Copy out every line from the records that includes "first".

*** Opening of Information shown ***

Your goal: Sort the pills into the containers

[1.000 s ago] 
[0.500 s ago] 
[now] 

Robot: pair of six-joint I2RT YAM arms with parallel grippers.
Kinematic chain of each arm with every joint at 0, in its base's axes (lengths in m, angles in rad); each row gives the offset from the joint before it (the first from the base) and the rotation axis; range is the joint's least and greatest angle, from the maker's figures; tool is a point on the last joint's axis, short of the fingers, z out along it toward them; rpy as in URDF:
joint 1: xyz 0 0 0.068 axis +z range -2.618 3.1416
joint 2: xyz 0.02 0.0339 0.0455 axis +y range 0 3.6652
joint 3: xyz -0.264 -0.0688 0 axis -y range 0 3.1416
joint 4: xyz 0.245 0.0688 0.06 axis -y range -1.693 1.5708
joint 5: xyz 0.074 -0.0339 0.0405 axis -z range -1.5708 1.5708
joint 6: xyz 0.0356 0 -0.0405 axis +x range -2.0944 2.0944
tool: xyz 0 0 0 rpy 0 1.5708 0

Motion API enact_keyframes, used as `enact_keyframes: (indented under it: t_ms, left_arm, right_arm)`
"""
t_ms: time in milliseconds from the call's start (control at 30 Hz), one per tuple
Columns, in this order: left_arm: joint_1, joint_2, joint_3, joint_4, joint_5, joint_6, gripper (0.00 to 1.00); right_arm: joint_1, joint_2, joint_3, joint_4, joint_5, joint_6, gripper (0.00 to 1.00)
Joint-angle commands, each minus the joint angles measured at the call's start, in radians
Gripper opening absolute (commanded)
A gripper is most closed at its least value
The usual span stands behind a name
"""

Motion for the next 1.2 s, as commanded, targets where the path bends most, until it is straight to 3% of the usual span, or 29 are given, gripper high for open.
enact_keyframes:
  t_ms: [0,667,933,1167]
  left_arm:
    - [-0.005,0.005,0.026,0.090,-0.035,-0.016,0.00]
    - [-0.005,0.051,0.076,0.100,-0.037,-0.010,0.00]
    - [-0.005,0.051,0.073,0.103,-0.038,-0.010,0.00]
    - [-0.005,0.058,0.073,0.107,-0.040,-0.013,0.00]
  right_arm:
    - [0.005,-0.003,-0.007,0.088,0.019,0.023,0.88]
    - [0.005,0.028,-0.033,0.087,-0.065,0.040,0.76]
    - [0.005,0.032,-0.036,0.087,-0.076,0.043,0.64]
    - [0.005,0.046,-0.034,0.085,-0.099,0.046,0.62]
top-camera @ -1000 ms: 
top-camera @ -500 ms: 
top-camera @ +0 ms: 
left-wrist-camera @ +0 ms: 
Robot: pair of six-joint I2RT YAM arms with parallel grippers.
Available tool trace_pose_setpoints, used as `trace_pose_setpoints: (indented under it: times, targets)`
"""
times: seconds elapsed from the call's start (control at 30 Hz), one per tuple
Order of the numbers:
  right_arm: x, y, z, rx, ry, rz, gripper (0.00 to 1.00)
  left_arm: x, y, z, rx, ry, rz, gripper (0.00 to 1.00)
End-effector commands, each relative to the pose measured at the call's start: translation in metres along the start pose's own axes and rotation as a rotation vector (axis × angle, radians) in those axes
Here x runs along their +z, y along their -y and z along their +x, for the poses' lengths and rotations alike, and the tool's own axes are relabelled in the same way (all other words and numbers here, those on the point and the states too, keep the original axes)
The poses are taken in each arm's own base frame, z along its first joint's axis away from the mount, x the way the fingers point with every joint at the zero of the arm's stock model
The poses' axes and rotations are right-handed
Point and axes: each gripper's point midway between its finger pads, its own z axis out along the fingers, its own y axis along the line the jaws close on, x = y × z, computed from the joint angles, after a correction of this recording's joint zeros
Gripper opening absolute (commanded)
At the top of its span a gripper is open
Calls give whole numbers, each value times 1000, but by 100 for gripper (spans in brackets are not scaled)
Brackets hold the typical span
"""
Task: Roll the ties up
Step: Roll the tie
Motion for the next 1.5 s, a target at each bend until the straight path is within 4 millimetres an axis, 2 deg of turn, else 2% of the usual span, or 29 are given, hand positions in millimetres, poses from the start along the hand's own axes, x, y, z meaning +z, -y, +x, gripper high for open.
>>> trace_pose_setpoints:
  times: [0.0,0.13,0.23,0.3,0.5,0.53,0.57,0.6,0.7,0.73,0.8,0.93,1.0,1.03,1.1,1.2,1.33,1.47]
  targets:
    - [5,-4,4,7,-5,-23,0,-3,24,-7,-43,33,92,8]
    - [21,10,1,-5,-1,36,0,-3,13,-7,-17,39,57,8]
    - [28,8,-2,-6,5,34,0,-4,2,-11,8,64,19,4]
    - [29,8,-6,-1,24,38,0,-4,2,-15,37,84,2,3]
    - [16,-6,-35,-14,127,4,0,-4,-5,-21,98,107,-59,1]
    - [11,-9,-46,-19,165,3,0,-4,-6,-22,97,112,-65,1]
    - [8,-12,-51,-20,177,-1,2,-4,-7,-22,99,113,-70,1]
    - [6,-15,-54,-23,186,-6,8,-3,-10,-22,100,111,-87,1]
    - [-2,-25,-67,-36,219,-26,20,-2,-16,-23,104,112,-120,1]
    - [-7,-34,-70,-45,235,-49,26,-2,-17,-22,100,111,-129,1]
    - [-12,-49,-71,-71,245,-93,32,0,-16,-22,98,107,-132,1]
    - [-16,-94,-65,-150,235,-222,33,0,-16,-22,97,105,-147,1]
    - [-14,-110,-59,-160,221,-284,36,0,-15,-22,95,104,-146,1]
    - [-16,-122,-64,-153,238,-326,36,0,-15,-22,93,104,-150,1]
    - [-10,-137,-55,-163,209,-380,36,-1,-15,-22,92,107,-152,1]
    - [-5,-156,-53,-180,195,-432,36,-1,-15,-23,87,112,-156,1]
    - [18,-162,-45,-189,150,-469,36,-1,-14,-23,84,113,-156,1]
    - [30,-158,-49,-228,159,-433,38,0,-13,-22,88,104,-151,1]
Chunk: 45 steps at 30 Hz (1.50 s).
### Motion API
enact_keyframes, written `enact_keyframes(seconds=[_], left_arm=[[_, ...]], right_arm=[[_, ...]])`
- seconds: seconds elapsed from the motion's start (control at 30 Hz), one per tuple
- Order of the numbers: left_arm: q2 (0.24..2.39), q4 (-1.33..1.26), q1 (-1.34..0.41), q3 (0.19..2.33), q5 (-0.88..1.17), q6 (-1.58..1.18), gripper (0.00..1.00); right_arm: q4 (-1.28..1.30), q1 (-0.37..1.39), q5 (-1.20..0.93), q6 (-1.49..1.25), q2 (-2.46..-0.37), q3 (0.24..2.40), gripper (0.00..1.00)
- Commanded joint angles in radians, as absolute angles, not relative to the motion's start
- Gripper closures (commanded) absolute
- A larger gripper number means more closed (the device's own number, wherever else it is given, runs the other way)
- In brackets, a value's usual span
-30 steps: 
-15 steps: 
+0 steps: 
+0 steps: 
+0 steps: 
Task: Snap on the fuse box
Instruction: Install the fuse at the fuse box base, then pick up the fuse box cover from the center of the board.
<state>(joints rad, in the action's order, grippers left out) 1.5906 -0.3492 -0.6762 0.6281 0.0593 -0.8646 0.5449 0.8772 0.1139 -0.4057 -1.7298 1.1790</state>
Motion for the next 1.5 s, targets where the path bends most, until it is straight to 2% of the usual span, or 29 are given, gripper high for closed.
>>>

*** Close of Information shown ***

Output for this task:
Kinematic chain of each arm with every joint at 0, in its base's axes (lengths in m, angles in rad); each row gives the offset from the joint before it (the first from the base) and the rotation axis; range is the joint's least and greatest angle, from the maker's figures; tool is a point on the last joint's axis, short of the fingers, z out along it toward them; rpy as in URDF:
The poses are taken in each arm's own base frame, z along its first joint's axis away from the mount, x the way the fingers point with every joint at the zero of the arm's stock model

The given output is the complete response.